----- INFORMATION GIVEN
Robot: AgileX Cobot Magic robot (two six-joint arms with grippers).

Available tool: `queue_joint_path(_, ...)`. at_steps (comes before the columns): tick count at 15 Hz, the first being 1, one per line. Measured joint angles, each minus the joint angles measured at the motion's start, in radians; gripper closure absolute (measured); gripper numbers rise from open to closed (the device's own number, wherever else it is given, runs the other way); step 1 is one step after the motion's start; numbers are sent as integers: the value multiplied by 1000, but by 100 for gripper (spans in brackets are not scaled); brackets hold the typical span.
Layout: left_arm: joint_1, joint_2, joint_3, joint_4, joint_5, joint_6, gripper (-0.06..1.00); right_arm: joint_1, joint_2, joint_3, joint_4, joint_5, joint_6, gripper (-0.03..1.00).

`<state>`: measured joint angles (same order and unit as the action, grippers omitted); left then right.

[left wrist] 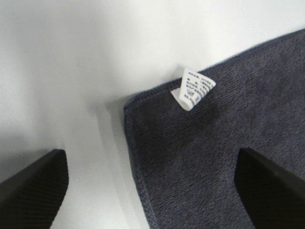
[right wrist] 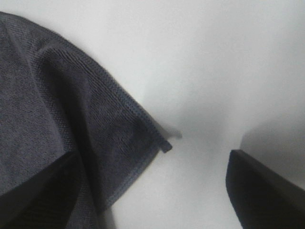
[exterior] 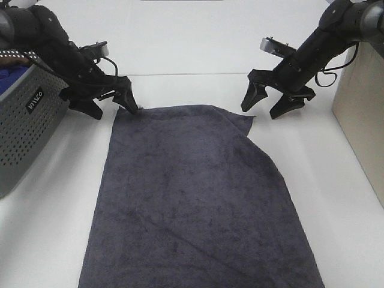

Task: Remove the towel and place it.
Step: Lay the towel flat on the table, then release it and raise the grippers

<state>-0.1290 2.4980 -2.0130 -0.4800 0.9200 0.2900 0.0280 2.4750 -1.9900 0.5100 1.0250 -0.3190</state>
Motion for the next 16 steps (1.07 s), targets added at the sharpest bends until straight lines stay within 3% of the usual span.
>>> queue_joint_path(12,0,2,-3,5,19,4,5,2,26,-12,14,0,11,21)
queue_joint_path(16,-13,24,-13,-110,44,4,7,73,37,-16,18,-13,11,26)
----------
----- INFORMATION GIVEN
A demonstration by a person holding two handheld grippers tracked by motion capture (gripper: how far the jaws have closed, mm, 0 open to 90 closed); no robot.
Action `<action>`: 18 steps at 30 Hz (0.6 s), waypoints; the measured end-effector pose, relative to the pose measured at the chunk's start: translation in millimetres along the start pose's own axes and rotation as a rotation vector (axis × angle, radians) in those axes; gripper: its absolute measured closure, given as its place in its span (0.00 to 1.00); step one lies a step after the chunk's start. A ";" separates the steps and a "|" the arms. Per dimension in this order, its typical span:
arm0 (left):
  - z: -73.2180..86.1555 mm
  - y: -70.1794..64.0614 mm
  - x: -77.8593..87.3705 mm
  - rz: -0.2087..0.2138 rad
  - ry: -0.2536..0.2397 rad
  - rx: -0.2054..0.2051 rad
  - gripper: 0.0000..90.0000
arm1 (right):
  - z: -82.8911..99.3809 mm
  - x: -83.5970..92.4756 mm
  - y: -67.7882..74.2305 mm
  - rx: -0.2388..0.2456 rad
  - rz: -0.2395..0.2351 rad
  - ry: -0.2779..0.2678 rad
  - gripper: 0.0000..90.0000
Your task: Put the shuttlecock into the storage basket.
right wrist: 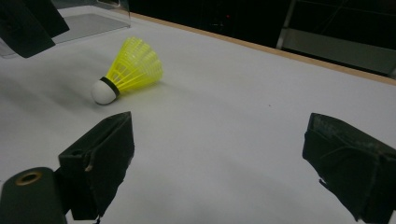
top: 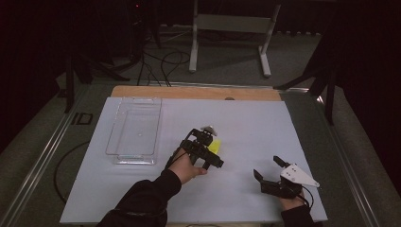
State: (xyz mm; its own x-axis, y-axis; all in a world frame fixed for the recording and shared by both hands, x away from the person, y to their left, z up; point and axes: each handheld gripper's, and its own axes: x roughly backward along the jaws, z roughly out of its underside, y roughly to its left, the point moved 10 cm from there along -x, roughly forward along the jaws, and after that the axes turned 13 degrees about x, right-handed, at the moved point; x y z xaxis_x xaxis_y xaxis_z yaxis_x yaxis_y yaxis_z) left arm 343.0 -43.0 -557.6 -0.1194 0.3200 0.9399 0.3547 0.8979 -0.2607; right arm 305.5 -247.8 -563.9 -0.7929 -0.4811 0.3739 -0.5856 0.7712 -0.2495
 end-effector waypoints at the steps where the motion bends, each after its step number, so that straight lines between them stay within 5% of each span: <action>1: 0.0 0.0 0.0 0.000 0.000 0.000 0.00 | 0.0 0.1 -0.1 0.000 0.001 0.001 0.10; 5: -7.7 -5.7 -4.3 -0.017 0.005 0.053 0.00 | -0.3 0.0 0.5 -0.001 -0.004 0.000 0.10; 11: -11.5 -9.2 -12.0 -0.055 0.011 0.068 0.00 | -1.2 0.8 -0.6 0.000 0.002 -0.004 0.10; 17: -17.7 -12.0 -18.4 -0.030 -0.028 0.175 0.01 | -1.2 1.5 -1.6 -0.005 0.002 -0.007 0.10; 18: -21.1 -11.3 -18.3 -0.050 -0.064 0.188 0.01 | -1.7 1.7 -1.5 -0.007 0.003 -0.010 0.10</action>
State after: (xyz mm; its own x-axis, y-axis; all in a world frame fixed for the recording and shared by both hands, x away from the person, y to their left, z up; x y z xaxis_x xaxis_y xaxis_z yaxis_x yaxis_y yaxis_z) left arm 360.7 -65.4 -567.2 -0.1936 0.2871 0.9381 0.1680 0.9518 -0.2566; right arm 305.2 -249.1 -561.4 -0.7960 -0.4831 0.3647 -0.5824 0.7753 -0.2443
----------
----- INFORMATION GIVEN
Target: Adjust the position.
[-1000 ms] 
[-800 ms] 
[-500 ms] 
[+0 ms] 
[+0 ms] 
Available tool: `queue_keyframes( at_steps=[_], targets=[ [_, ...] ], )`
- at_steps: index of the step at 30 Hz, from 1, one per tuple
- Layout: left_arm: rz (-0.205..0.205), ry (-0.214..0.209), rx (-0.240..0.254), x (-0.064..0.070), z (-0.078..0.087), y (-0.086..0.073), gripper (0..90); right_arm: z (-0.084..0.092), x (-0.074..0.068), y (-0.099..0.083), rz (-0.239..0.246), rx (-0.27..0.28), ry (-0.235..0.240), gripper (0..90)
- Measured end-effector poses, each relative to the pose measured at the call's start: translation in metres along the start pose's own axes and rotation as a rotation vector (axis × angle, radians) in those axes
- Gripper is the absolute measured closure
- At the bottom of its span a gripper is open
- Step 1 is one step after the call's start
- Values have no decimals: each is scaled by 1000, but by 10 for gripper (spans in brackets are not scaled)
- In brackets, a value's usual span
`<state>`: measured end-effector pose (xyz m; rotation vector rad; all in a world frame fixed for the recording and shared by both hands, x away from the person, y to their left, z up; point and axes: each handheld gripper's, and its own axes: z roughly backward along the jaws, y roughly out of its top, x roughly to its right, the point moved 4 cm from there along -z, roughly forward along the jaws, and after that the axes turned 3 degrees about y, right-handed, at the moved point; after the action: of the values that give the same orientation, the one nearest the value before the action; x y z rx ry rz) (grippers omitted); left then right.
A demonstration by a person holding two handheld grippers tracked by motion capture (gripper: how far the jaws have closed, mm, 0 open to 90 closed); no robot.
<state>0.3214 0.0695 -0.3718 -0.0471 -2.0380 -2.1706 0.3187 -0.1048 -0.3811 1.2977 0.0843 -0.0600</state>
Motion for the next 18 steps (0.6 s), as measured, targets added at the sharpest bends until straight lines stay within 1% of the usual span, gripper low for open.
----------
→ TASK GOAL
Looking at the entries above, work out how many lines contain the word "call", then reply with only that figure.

→ RESULT
2